Finalement, d’après l’infectiologue, une inconnue majeure reste sans doute le niveau de maintien, en période post-Covid-19, des gestes d’hygiène tels que le lavage de mains et des couvertures vaccinales, par exemple antigrippale. « Or, ces mesures – que la population pourrait rejeter à l’issue de la crise – contribuent non seulement à réduire les consommations d’antibiotiques mais aussi à diminuer les résistances, en limitant le portage des bactéries résistantes pour le lavage des mains et en évitant les surinfections par des bactéries résistantes pour la vaccination antigrippale », insiste-t-il.
Quoi qu’il en soit, pour l’heure, l’antibiorésistance tend à diminuer en ville, du moins en ce qui concerne Escherichia coli. En effet, entre 2015 et 2020, les résistances de cette espèce aux céphalosporines de troisième génération (C3G) et aux fluoroquinolones ont respectivement diminué de 0,9 % et 0,7 %.
Encore des pressions de prescription
Quels freins à la limitation des prescriptions d’antibiotiques persistent en ville ? Telle est la question posée par Santé publique France en préparation d’une nouvelle « campagne pédagogique » à destination des libéraux.

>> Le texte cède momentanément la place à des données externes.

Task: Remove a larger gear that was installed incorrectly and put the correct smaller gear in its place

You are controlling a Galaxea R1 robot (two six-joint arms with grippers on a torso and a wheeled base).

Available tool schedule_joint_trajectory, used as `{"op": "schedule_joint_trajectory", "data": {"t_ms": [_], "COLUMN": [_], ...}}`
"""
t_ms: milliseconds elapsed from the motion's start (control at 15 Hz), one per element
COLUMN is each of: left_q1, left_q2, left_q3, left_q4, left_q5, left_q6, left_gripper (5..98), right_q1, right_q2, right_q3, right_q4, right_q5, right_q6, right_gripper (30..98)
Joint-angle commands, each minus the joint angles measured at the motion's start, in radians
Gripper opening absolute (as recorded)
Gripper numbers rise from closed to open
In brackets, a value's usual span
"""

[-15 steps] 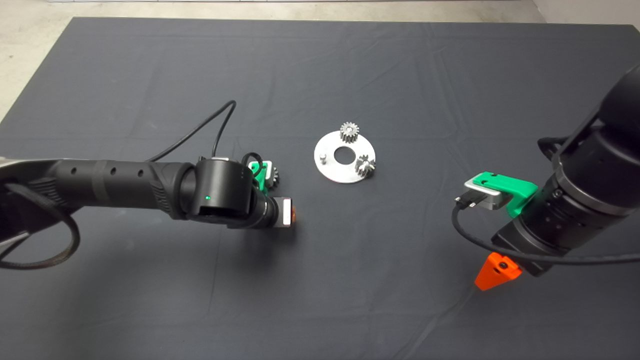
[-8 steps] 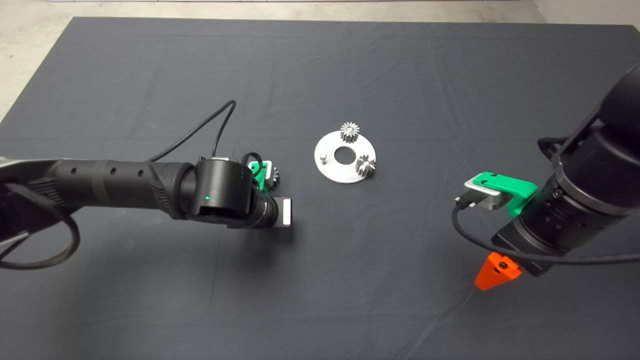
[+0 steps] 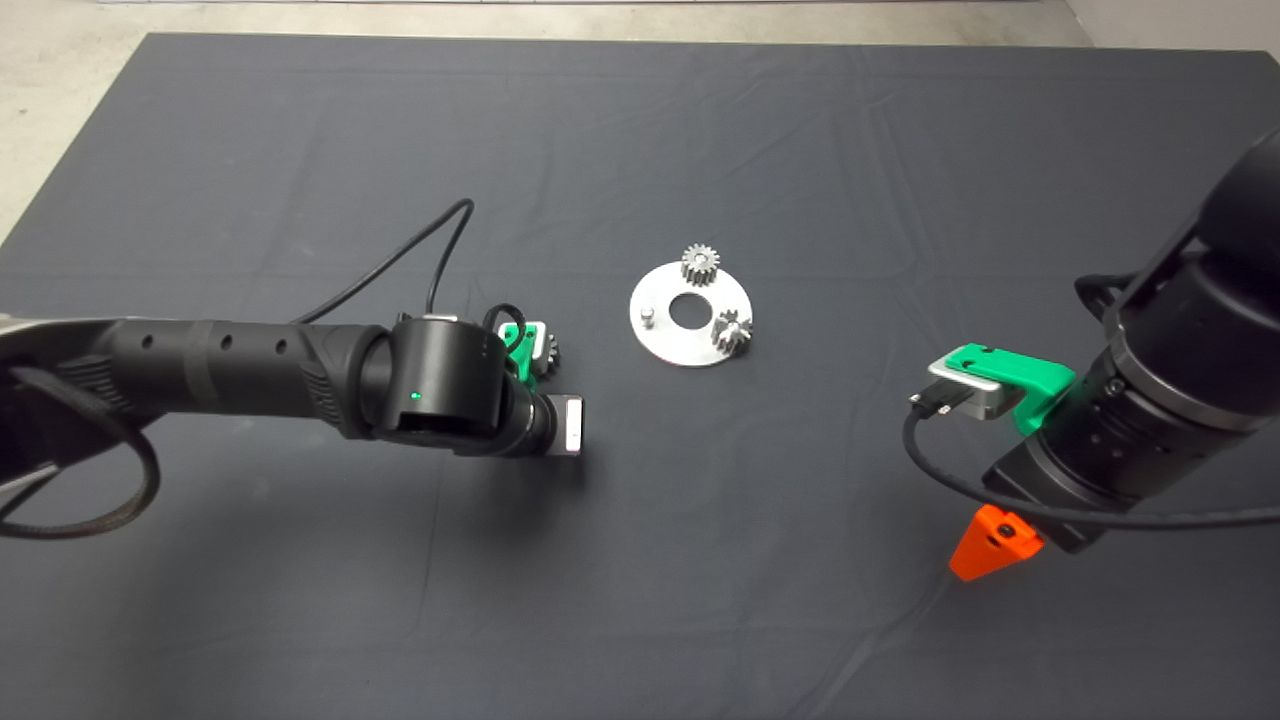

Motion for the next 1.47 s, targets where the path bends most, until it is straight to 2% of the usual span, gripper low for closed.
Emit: {"op": "schedule_joint_trajectory", "data": {"t_ms": [0, 333, 933, 1400], "left_q1": [-0.004, -0.005, -0.006, -0.006], "left_q2": [0.002, 0.003, 0.007, 0.010], "left_q3": [0.000, 0.007, 0.016, 0.020], "left_q4": [0.013, 0.013, 0.012, 0.012], "left_q5": [0.044, 0.051, 0.054, 0.061], "left_q6": [0.006, 0.014, 0.022, 0.031], "left_gripper": [55.2, 55.1, 41.2, 37.3], "right_q1": [0.025, 0.025, 0.025, 0.025], "right_q2": [-0.001, 0.000, -0.001, -0.001], "right_q3": [0.007, 0.007, 0.007, 0.007], "right_q4": [0.011, 0.011, 0.011, 0.011], "right_q5": [-0.105, -0.105, -0.105, -0.105], "right_q6": [-0.001, -0.001, 0.000, 0.001], "right_gripper": [97.7, 97.7, 97.7, 97.7]}}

Pour répondre, une soixantaine de médecins de ville (pour la plupart généralistes, et pédiatres pour quelques autres) exerçant dans l’ensemble de la France ont été consultés au cours d’une étude qualitative.
Résultat : même si l’antibiorésistance semble, aux yeux des médecins de ville, et à tort, constituer un phénomène « lointain, hospitalier », les principaux obstacles au bon usage des antibiotiques en ambulatoire ne relèvent pas de lacunes théoriques. Au contraire, les généralistes et pédiatres évoquent deux situations très concrètes et problématiques pour l’évolution de leurs pratiques : la prise en charge de personnes fragiles âgées et polypathologiques d’une part, et celle de patients très demandeurs d’antibiotiques d’autre part.
Afin de résoudre ces deux problèmes majeurs, les généralistes attendent de la part des pouvoirs publics « un éventail d’outils plus étendu et plus adapté à leur lieu de pratique » (formation continue, Trod au cabinet facilité, meilleure diffusion des recommandations). Mais, surtout, afin de réduire la pression exercée par certains patients, diminuer les temps de négociation et d’explication et « légitimer la parole médicale », ils réclament « la diffusion d’une information officielle sur les enjeux de l’antibiorésistance » à destination du grand public. Aux yeux des médecins consultés, le sujet n’est en effet « pas assez visible, sans prise de parole forte ces dernières années ».